**Work order**
Everything from the line containing "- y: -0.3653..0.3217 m" through the line containing "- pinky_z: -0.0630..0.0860" in the listing below should be copied exactly, and nothing more.

**Data provided**
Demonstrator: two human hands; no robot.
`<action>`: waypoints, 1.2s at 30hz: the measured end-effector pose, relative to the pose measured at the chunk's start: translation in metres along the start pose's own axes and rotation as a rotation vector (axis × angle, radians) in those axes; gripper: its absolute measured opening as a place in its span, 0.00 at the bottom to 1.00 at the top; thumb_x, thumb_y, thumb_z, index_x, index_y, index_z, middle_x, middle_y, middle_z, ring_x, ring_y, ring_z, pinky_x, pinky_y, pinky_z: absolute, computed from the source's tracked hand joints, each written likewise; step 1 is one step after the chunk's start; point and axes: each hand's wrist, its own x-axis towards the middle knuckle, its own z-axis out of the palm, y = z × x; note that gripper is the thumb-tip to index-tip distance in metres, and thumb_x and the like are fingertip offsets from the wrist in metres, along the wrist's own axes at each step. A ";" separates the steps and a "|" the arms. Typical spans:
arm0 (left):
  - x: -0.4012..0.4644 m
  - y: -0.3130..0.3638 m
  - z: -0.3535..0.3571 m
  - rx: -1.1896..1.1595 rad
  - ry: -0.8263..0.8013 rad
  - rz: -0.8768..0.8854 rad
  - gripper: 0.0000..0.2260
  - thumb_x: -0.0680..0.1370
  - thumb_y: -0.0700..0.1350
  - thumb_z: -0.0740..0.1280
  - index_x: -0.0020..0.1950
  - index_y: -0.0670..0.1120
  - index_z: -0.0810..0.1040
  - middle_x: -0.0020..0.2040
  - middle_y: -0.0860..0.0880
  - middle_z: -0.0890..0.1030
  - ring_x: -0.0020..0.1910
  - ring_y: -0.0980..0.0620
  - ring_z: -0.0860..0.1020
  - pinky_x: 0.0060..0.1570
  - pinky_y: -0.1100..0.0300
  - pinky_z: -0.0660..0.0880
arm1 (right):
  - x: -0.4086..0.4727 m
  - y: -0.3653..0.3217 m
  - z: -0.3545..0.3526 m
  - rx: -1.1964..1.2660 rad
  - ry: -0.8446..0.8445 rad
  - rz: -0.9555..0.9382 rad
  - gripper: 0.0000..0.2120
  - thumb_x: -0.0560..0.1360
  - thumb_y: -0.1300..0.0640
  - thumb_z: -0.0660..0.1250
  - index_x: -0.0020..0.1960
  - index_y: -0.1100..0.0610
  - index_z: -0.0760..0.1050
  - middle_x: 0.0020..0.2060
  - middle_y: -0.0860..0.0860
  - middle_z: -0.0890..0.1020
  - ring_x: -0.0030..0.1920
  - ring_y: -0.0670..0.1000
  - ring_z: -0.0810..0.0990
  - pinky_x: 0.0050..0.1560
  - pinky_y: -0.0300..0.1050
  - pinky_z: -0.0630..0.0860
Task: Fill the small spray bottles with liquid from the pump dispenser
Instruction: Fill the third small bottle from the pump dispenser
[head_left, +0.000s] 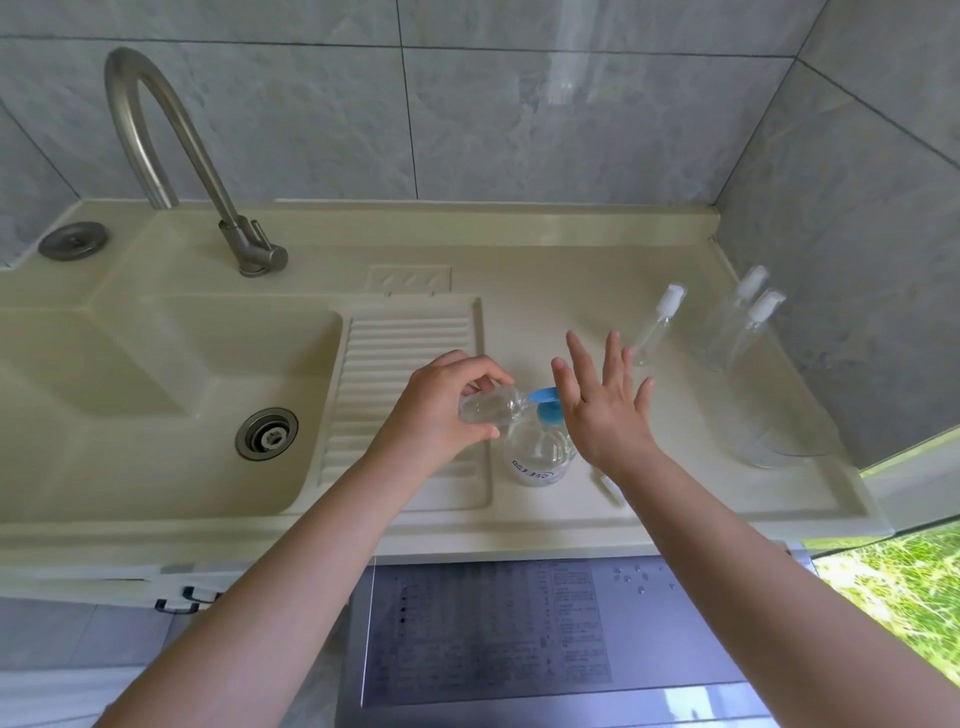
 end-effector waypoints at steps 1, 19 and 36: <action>0.000 0.000 0.000 0.002 -0.001 -0.004 0.24 0.61 0.36 0.81 0.53 0.52 0.83 0.48 0.53 0.79 0.48 0.60 0.78 0.54 0.71 0.72 | 0.000 0.000 0.001 0.010 0.005 0.002 0.27 0.84 0.41 0.43 0.81 0.42 0.43 0.80 0.57 0.37 0.80 0.58 0.35 0.76 0.66 0.37; -0.001 0.000 -0.002 0.002 -0.014 -0.034 0.24 0.62 0.37 0.81 0.53 0.54 0.82 0.48 0.54 0.78 0.48 0.62 0.77 0.52 0.76 0.69 | 0.001 -0.004 -0.005 0.101 0.020 0.020 0.31 0.82 0.37 0.48 0.82 0.42 0.43 0.80 0.55 0.37 0.80 0.57 0.35 0.76 0.62 0.35; -0.002 -0.001 0.000 -0.009 -0.021 -0.024 0.24 0.62 0.36 0.81 0.53 0.52 0.83 0.47 0.54 0.78 0.48 0.62 0.77 0.52 0.76 0.69 | -0.001 -0.005 -0.006 0.285 0.028 0.045 0.29 0.83 0.39 0.51 0.81 0.42 0.49 0.81 0.56 0.40 0.80 0.57 0.39 0.77 0.60 0.37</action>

**Exercise response**
  - y: -0.3653..0.3217 m
  - z: -0.3545..0.3526 m
  - rx: -1.1964..1.2660 rad
  - ry: -0.8446..0.8445 rad
  - rz: -0.9555..0.9382 rad
  - gripper: 0.0000..0.2120
  - thumb_x: -0.0560..0.1360
  - thumb_y: -0.1300..0.0640
  - thumb_z: -0.0660..0.1250
  - index_x: -0.0020..0.1960
  - index_y: -0.1100..0.0610
  - index_z: -0.0760..0.1050
  - middle_x: 0.0020..0.2060
  - middle_y: -0.0860..0.0860
  - middle_z: -0.0890..0.1020
  - ring_x: -0.0030..0.1920
  - ring_y: -0.0670..0.1000
  - ring_z: -0.0810..0.0990
  - pinky_x: 0.0050..0.1560
  - pinky_y: -0.0300..0.1050
  - pinky_z: -0.0630..0.0860

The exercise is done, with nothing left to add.